Carole Godwin-Gasper, BM ’61, Emerita Professor of Voice at Webster University in St. Louis, was honored with the National Association of Teachers of Singing’s Central Region Lifetime Achievement Award at the NATS Conference at Southern Illinois University-Edwardsville, IL. Since joining Webster in 1975, she has earned seven diplomas from conservatories in Salzburg, Austria; Nice, France; and Geneva for studies in the poetry and music of the German lied and the French melodie. Godwin-Gaspar has given numerous highly acclaimed concerts in the St. Louis area and frequently collaborates with composers in premiering new works. She founded and directed the Institute for Advanced Vocal Studies in Paris from 1990 through 2001.
Dr. Morris Minton, BA ’65, joined Camden [ME] Dermatology and Mohs Surgery. In private practice for more than 40 years, he has concentrated on general and surgical dermatology with an emphasis on skin cancer surgery and aesthetic/cosmetic procedures. He recently left a long-standing practice in North Carolina.
Phyllis Stansell Skaug, BS ’69, retired after 38 years as a pediatrician at The Children’s Clinic in Jonesboro, AR. Her husband of 40 years, Warren, retired at the same time. They met during their pediatric residency at Arkansas Children’s Hospital in 1978 and married in 1979. They have two sons: Eric, a computer software developer, and Brian, an MD/PhD rheumatologist at the University of Texas Health Science Center at Houston.
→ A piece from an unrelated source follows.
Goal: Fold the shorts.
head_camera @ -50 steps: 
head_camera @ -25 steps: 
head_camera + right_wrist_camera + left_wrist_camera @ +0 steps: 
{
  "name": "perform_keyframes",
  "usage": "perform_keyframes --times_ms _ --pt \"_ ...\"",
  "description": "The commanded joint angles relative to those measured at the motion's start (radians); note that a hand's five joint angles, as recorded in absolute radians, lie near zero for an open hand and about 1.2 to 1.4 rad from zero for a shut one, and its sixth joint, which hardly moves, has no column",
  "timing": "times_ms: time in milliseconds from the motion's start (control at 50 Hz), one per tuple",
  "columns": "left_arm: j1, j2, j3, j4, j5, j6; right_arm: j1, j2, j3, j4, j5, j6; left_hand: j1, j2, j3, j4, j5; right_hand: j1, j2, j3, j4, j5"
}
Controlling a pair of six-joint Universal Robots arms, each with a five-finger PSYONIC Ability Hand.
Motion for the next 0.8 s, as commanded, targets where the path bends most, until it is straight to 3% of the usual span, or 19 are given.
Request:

The Skaugs also have five grandchildren. Contact at 113 Harvester Drive, Jonesboro, AR 72401 or email@example.com.
The late John Hill Westbrook, BA ’69, was inducted into the Texas Black Sports Hall of Fame Feb. 23 in Dallas. In 1966, Westbrook became the first African-American to play varsity football in the Southwest Conference. After graduation, he worked for Fellowship of Christian Athletes, Southwest Missouri State University, the Southern Baptist Convention and Florida State University. In 1974, he returned to Texas to pastor True Vine Baptist Church in Tyler and the historic Antioch Baptist Church in downtown Houston.